WHAT THE EXERCISE ASKS: This task calls for copying every line in the data below that contains the word "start".

DATA SHOWN:
# # # # #

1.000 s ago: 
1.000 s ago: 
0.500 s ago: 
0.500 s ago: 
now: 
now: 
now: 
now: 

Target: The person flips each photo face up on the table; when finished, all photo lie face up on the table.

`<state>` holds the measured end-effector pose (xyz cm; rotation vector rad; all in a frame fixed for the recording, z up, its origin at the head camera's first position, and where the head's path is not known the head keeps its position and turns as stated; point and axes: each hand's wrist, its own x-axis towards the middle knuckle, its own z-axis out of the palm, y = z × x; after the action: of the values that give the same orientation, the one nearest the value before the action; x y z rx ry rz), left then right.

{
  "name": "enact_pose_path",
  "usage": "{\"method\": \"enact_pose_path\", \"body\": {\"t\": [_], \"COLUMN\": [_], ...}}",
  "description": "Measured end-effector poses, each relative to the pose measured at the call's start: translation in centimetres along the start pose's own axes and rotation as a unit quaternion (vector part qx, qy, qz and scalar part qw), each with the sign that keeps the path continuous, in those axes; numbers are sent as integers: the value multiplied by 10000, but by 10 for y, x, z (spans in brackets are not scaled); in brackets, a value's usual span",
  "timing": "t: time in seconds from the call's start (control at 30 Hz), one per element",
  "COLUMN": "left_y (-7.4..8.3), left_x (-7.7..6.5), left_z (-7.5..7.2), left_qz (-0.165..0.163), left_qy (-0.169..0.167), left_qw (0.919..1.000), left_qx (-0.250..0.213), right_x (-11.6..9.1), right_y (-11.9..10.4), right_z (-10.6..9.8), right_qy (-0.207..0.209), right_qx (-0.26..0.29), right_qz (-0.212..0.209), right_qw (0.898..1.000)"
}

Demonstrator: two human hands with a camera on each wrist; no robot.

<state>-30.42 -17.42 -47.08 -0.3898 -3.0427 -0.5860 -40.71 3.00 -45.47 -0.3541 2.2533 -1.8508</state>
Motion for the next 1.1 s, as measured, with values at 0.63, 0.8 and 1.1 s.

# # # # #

THE ANSWER:
  "description": "Measured end-effector poses, each relative to the pose measured at the call's start: translation in centimetres along the start pose's own axes and rotation as a unit quaternion (vector part qx, qy, qz and scalar part qw), each with the sign that keeps the path continuous, in those axes; numbers are sent as integers: the value multiplied by 10000, but by 10 for y, x, z (spans in brackets are not scaled); in brackets, a value's usual span",
  "timing": "t: time in seconds from the call's start (control at 30 Hz), one per element",

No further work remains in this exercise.